The events leading up to the unforgettable winter of 1734-5 are detailed by Edwards in his "Narrative of Surprising Conversions." The outbreak of a deep religious concern in a nearby village, the sudden and awful death of a young man, followed by that of a young married woman who died earnestly warning and counseling others, all contributed to promoting a serious concern among the Northampton congregation. At the same time a form of doctrinal error, which had hitherto found no place with the orthodox Reformers and Puritans, appeared to be making considerable advances in New England, and caused a serious alarm among the godly. This was the Arminian heresy, and, as we shall have further occasion to refer to it, a short amplification of this teaching is necessary. Stanley Gower, an eminent Puritan divine and a member of the Westminster Assembly, defines the two leading principles of Arminianism as follows:
The one is, That God loveth all alike, Cain as well as Abel, Judas as the rest of the apostles. The other is, That God giveth both Christ, the great gift of His eternal love, for all alike to work out their redemption, and power to believe in Christ to all alike to whom He gives the Gospel; whereby that redemption may effectually be applied for their salvation, if they please to make right use of that which is put into their power. The former destroys the free and special grace of God, by making it universal; the latter gives cause to man of glorying in himself rather than in God – God concurring no farther to the salvation of a believer than a reprobate. Christ died for both alike – God giving power of accepting Christ to both alike, men themselves determining the whole matter by their freewill; Christ making both savable, themselves make them to be saved.
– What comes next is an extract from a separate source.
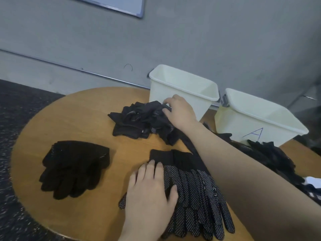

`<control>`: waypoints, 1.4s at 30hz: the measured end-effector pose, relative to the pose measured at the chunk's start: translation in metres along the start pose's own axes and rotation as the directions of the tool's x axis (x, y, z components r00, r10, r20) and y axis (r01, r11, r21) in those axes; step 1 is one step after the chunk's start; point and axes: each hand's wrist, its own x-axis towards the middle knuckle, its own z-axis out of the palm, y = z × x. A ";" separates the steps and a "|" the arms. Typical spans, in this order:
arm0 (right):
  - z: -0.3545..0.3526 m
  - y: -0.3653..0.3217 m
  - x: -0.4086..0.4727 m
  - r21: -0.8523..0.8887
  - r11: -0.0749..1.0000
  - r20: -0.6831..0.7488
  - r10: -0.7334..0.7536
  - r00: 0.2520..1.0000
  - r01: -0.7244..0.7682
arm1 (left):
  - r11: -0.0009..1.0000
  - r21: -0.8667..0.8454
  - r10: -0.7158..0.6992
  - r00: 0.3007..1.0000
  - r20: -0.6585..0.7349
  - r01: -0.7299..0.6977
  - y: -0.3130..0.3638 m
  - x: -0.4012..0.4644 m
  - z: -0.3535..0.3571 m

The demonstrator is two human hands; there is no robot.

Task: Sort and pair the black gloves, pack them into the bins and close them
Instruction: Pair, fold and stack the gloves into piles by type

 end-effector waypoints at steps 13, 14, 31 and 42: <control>-0.075 0.004 -0.009 0.164 0.987 -0.271 0.048 0.961 -0.004 | 0.999 0.025 -0.038 0.998 -0.053 0.039 0.005 -0.004 0.009; -0.086 0.003 -0.014 0.183 0.983 -0.281 0.050 0.958 0.002 | 0.999 0.023 -0.040 0.997 -0.062 0.041 0.006 -0.005 0.008; -0.142 -0.018 -0.192 0.673 0.739 -0.136 0.157 0.978 -0.025 | 0.287 -0.957 -0.164 0.986 0.002 0.050 0.029 -0.050 -0.018; -0.075 0.017 -0.265 0.921 0.365 0.062 0.198 0.978 -0.133 | 0.037 -0.999 -0.299 0.954 -0.009 0.002 0.013 -0.048 -0.024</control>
"About this time," writes Edwards, referring to the winter of 1734, "began the great noise, in this part of the country, about Arminianism, which seemed to appear with a very threatening aspect upon the interest of religion here. The friends of vital piety trembled for fear of the issue … Many who looked on themselves as in a Christless condition, seemed to be awakened by it, with fear that God was about to withdraw from the land, and that we should be given up to heterodoxy and corrupt principles; and that then their opportunity for obtaining salvation would be past." Edwards, "well-knowing that the points at issue had an immediate bearing on the great subject of salvation," determined, in opposition to the fears and counsels of many of his friends, to deal with the various Arminian errors in a series of sermons. He had already spoken on this heresy in his famous Boston sermon in 1731, but now he was convinced of the necessity of dealing with it at much greater length. The discourses which were thus occasioned by this controversy led to one of the greatest awakenings since the time of the apostles. "Although great fault was found with meddling with the controversy in the pulpit," Edwards' narrative continues, "yet it proved a word spoken in season here; and was most evidently attended with a very remarkable blessing of heaven to the souls of the people in this town … Then it was, in the latter part of December, that the Spirit of God began extraordinarily to set in, and wonderfully to work amongst us." In that month, five or six appeared to be very suddenly and savingly converted, one after another, and in such a remarkable manner that it led to the awakening of great numbers, of all ages and conditions.